■ **Description of the task**
Copy out each line of the data that includes the string "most".

■ **Given information**
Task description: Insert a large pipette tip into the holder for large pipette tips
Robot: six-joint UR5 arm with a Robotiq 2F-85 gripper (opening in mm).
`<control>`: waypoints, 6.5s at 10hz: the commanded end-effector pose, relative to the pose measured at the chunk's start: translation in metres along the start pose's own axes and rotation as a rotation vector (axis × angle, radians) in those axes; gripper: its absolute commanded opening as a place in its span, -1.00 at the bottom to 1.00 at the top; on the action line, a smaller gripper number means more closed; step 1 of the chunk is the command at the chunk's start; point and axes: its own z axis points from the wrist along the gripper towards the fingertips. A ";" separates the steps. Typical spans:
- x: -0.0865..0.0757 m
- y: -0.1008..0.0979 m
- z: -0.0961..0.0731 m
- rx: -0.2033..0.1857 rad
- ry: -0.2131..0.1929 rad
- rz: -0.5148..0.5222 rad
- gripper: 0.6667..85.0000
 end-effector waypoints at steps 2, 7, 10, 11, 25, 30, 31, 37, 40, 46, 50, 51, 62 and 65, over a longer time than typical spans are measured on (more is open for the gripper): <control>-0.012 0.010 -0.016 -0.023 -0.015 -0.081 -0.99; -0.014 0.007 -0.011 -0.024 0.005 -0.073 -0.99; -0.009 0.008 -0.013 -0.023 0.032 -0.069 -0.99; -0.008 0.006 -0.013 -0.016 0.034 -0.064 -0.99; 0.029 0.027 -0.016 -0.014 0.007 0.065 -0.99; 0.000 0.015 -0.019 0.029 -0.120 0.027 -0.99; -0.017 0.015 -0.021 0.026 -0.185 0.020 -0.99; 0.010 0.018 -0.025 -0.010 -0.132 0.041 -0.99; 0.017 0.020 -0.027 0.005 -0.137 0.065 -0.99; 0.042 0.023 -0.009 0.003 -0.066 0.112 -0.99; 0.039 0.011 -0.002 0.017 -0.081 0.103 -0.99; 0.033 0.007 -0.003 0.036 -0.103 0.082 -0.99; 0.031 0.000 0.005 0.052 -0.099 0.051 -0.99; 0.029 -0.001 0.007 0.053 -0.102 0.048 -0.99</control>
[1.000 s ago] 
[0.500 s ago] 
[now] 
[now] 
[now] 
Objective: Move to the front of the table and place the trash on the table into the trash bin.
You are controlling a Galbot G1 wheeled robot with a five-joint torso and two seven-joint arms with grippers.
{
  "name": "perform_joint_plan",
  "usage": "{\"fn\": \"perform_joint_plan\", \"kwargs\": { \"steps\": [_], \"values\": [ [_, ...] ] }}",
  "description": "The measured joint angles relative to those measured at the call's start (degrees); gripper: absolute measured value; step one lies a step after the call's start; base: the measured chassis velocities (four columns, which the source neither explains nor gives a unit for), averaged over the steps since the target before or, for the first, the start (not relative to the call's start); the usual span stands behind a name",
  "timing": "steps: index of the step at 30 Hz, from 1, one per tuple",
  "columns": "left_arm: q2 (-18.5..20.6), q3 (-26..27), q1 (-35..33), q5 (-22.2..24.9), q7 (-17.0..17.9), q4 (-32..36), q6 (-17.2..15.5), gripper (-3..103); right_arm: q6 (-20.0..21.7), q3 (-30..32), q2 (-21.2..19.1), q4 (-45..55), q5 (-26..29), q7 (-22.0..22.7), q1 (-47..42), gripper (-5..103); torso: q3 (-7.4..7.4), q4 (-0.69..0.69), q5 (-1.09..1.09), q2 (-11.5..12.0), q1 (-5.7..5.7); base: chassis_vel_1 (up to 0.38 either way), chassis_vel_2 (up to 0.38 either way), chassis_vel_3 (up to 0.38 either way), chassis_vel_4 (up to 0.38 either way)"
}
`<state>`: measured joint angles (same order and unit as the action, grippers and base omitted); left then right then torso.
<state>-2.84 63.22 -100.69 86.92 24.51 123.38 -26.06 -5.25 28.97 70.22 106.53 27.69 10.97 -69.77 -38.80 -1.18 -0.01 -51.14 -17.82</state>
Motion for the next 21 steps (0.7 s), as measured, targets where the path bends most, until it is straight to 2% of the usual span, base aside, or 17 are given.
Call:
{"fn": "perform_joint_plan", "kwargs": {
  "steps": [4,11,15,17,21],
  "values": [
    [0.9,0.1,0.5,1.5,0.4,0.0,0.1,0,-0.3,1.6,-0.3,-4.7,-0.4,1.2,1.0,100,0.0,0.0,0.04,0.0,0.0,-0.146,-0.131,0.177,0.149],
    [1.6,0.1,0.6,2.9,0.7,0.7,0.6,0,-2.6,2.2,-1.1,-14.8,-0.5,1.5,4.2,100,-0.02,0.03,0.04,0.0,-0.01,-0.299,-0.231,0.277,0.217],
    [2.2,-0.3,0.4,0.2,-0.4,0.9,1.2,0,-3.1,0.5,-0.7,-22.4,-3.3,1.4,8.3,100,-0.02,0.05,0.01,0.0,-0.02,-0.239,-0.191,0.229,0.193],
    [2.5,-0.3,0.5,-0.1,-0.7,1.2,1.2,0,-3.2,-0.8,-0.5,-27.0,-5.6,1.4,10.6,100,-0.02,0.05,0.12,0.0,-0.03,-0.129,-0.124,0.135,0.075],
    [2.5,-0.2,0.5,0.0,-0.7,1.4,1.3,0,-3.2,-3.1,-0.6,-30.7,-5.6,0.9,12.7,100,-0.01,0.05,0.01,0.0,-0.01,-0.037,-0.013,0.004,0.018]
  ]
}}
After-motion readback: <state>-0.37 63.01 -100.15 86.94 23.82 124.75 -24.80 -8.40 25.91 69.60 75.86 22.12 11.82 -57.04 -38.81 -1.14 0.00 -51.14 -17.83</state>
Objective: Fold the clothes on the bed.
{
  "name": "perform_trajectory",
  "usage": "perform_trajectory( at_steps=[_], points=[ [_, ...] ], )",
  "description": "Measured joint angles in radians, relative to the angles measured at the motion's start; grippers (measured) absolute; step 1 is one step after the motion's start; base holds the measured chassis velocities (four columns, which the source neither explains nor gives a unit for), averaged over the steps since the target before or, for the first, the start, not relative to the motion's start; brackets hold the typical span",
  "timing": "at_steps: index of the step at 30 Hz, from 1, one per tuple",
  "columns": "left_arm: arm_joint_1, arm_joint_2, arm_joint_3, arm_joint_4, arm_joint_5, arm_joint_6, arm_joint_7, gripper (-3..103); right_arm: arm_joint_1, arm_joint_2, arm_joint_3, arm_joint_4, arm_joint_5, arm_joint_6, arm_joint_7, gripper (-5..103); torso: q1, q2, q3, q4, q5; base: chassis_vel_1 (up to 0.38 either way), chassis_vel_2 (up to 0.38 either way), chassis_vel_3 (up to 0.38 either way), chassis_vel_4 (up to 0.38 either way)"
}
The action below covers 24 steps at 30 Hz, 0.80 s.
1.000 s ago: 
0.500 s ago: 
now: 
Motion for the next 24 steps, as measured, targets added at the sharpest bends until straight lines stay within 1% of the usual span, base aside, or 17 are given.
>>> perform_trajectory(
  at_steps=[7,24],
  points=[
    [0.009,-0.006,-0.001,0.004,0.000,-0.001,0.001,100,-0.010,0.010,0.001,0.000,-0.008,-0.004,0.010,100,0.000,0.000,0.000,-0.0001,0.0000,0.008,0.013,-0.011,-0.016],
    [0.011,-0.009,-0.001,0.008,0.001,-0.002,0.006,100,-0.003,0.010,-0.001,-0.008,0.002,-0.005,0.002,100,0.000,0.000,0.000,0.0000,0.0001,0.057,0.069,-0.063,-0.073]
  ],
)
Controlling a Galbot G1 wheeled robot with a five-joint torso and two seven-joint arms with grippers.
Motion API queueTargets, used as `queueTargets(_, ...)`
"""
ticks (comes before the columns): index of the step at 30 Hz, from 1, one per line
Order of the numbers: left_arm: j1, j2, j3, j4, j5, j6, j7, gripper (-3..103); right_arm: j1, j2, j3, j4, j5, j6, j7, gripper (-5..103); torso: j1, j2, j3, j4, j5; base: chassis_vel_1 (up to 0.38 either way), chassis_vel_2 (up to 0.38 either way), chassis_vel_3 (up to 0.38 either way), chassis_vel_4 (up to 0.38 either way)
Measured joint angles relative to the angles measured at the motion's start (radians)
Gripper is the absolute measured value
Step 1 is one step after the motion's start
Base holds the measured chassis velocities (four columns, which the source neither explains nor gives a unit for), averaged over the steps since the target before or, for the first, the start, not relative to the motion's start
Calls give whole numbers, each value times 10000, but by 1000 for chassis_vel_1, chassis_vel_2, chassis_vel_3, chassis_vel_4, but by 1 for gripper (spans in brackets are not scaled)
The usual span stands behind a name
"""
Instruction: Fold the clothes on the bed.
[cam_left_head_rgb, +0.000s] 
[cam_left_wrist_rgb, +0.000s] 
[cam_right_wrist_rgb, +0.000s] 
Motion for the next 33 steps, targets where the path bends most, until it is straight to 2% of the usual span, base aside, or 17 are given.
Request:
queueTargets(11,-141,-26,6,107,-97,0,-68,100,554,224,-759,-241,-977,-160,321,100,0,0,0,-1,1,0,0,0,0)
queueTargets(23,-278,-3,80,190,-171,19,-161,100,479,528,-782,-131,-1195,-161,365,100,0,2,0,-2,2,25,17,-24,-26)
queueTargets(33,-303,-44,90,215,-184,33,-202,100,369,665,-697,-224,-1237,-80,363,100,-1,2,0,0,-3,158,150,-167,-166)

■ **Completed task**
Motion for the next 21 steps (0.7 s), as measured, targets where the path bends most, until it is straight to 2% of the usual span, base aside, or 17 are given.
Motion for the next 33 steps, targets where the path bends most, until it is straight to 2% of the usual span, base aside, or 17 are given.

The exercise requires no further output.